** What you will do **
Repeat the data exactly, leaving out any image.

** Raw data **
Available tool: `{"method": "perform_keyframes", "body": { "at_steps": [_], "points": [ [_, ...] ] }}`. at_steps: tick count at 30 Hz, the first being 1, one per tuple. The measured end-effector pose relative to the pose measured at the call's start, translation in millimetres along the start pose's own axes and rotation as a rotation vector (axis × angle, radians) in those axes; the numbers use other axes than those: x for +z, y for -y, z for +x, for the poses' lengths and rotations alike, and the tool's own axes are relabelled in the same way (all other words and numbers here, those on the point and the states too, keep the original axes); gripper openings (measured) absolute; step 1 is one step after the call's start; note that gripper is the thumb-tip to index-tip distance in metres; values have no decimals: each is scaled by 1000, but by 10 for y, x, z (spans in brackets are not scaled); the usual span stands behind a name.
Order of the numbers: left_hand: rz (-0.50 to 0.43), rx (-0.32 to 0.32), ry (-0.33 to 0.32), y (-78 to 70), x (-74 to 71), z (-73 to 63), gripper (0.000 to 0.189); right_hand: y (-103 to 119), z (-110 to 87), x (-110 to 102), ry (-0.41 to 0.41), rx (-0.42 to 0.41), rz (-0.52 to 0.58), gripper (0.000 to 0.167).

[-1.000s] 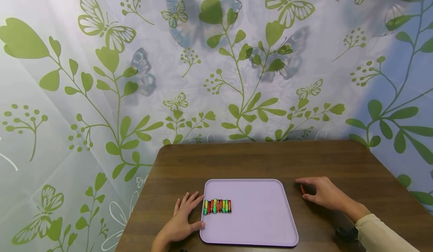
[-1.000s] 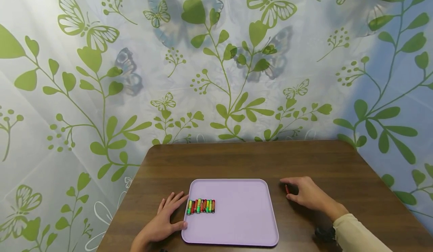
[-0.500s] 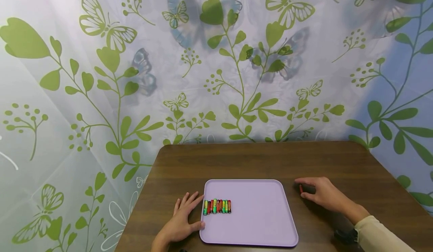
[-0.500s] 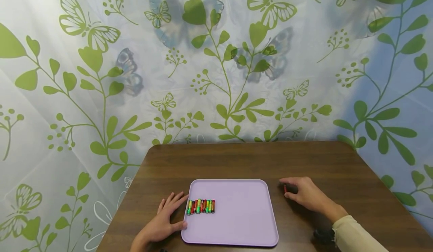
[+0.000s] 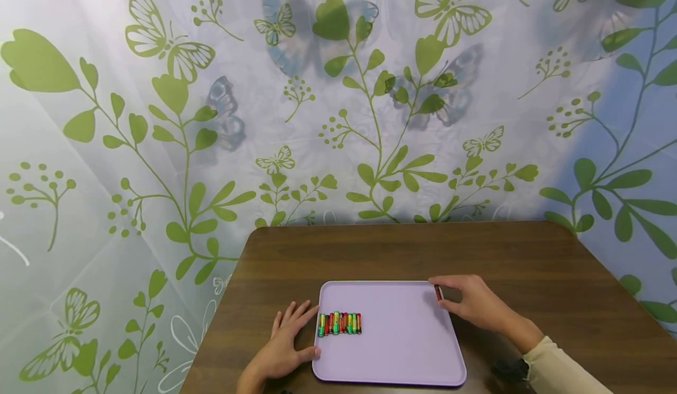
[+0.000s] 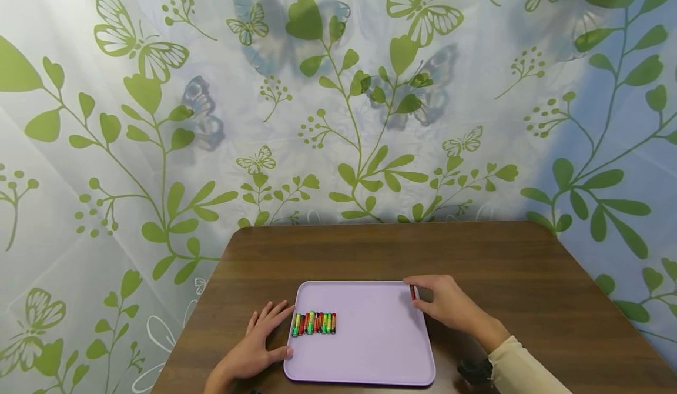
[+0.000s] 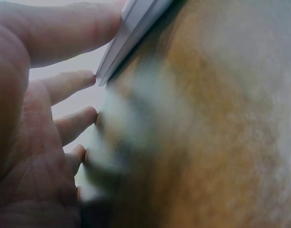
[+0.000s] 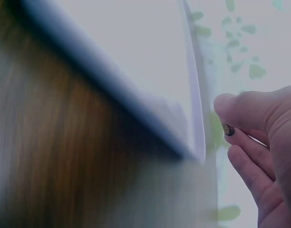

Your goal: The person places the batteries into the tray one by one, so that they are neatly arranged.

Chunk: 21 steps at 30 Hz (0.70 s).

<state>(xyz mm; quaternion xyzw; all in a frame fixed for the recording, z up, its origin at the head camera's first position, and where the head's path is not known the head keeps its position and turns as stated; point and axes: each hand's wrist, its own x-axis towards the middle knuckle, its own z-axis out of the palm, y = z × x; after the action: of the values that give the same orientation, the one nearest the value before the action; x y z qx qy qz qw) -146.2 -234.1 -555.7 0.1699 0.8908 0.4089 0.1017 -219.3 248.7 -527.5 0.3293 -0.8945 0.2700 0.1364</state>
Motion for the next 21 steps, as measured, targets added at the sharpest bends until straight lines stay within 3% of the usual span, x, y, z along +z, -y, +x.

** Response for this exercise **
Available tool: `{"method": "perform_keyframes", "body": { "at_steps": [_], "points": [ [_, ...] ] }}`. at_steps: tick count at 30 Hz, the first being 1, one per tuple. The measured end-effector pose relative to the pose measured at the call's start, translation in millimetres along the start pose's own axes and rotation as a rotation vector (axis × angle, radians) in those axes; the numbers use other axes than those: x for +z, y for -y, z for +x, for the poses' lengths and rotations alike, and the tool's own axes are relabelled in the same way (all other words and numbers here, those on the point and the states too, keep the original axes); gripper openings (measured) absolute; step 1 is one step after the call's start; note that gripper is the thumb-tip to index-tip distance in metres; values have no decimals: each is scaled by 1000, but by 10 for y, x, z (spans in brackets are not scaled); the usual span stands behind a name.
Order of the numbers: left_hand: rz (-0.50 to 0.43), rx (-0.32 to 0.32), ry (-0.33 to 0.32), y (-78 to 70), x (-74 to 71), z (-73 to 63), gripper (0.000 to 0.189); right_hand: y (-103 to 119), z (-110 to 87), x (-110 to 102), ry (-0.41 to 0.41), rx (-0.42 to 0.41), rz (-0.52 to 0.58), gripper (0.000 to 0.167).

[-1.000s] 
[-1.000s] 
[-0.500s] 
[-0.500s] 
[+0.000s] 
[+0.000s] 
[+0.000s] 
[+0.000s] 

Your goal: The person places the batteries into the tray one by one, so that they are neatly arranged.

Chunk: 21 steps at 30 Hz (0.70 s).

<state>(xyz mm; quaternion xyzw; all in a frame fixed for the recording, z up, its origin at the head camera's first position, and where the head's path is not known the head keeps its position and turns as stated; point and axes: each hand's wrist, its own x-axis towards the middle knuckle, its own z-axis out of the palm, y = z × x; after the action: of the values that give the same orientation, the one nearest the value before the action; x y z qx qy qz qw) -146.2 -234.1 -555.7 0.1699 0.8908 0.4089 0.1017 -219.3 248.7 -527.5 0.3293 -0.8945 0.2700 0.1364</state>
Motion for the next 21 steps, as measured, targets added at the sharpest bends until straight lines stay within 3% of the usual span, x, y, z along +z, -y, +x.

No part of the answer remains open.